22 outubro 2016

O CHOCOLATE COMACOMPÃO E A BOLAMA

Eu nunca comi o chocolate comacompão com pão. Respeitava um ritual: nem o desembrulhava; com a unha do polegar rasgava metodicamente a prata que o embrulhava (diga-se que este embrulho que a imagem acima apresenta já é o do depois do 25 de Abril, quando as disposições revolucionárias aboliram uma outra cobertura adicional em celofane onde aparecia estampada a imagem do chocolate no meio de duas fatias de pão de forma), vincando os três regos que separavam as quatro barras que o formavam. Depois havia o partir cuidado das barras do chocolate, individualizando-as para serem engolidas inteiras, metendo-as à boca e deixando-as derreter metodicamente, para que no processo se evidenciassem as passas e os bocadinhos de amêndoa insertos no chocolate. Nunca achei que aquele chocolate se valorizaria se fosse comido com, ou se fosse associado ao, pão. Anos mais tarde, eu até poderia vir a explicar que o comacompão se afigurava como um caso emblemático de um processo de branding incompetente por parte da Regina que o fabricava. Era a qualidade do produto que o fazia vender-se e que ainda hoje desperta saudades. Mas, para o que interessa, ele representava para mim um dos paradigmas da bolama.
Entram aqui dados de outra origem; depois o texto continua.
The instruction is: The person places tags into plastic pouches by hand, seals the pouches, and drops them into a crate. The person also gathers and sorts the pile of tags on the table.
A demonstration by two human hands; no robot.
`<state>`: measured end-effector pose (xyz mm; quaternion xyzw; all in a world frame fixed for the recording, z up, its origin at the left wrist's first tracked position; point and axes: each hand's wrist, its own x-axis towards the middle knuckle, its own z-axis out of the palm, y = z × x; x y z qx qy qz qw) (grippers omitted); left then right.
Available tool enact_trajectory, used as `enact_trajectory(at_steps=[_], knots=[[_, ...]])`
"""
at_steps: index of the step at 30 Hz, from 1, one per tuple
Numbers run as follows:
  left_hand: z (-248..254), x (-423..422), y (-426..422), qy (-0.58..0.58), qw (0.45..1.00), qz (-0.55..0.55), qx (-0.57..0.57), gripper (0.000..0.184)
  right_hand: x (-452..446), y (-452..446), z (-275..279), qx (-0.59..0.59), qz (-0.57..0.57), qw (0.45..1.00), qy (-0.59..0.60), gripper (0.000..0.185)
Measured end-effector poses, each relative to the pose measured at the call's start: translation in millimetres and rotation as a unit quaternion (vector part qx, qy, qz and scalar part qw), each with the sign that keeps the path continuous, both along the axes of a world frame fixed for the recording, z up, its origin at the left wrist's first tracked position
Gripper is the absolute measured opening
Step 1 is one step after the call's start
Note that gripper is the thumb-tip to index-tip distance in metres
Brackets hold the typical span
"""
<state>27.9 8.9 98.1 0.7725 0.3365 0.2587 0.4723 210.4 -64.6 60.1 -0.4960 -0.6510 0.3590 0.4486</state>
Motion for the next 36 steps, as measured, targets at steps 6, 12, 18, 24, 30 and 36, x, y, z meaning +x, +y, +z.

A bolama é um conceito difícil de transmitir aos que não foram alunos do Colégio Militar, porque a bolama não se define, a bolama é (ou era). A definir-se do que se trata, seria uma daquelas entradas robustas, de preencher uma coluna inteira de uma página da enciclopédia, porque a bolama pode ser um doce, mas também podem ser salgados, até mesmo ovos mexidos, desde que os ovos tivessem sido gamados do galinheiro do pai da Rosa. Porque a bolama também não pode ser compreendida sem o conceito volátil da sua propriedade... Gamaram-ma, assim como eu também a gamei, alguma com o prazer acrescido do gamanço ter sido feito a alguém que o merecia. E era um consolo para a alma comer qualquer coisa rara que não tivesse vindo do rancho geral. Era um sentido de particularidade. Ao contrário de outras, que tenho ouvido evocadas com uma exuberância que por vezes me parece descabida, bolama é (era?) uma palavra do típico vocabulário colegial que tenho deixado de ouvir com o correr dos tempos. Porventura porque será uma das que, nos dias que correm e com um outro estilo de relação entre alunos e encarregados de educação, terá perdido a sua razão de ser?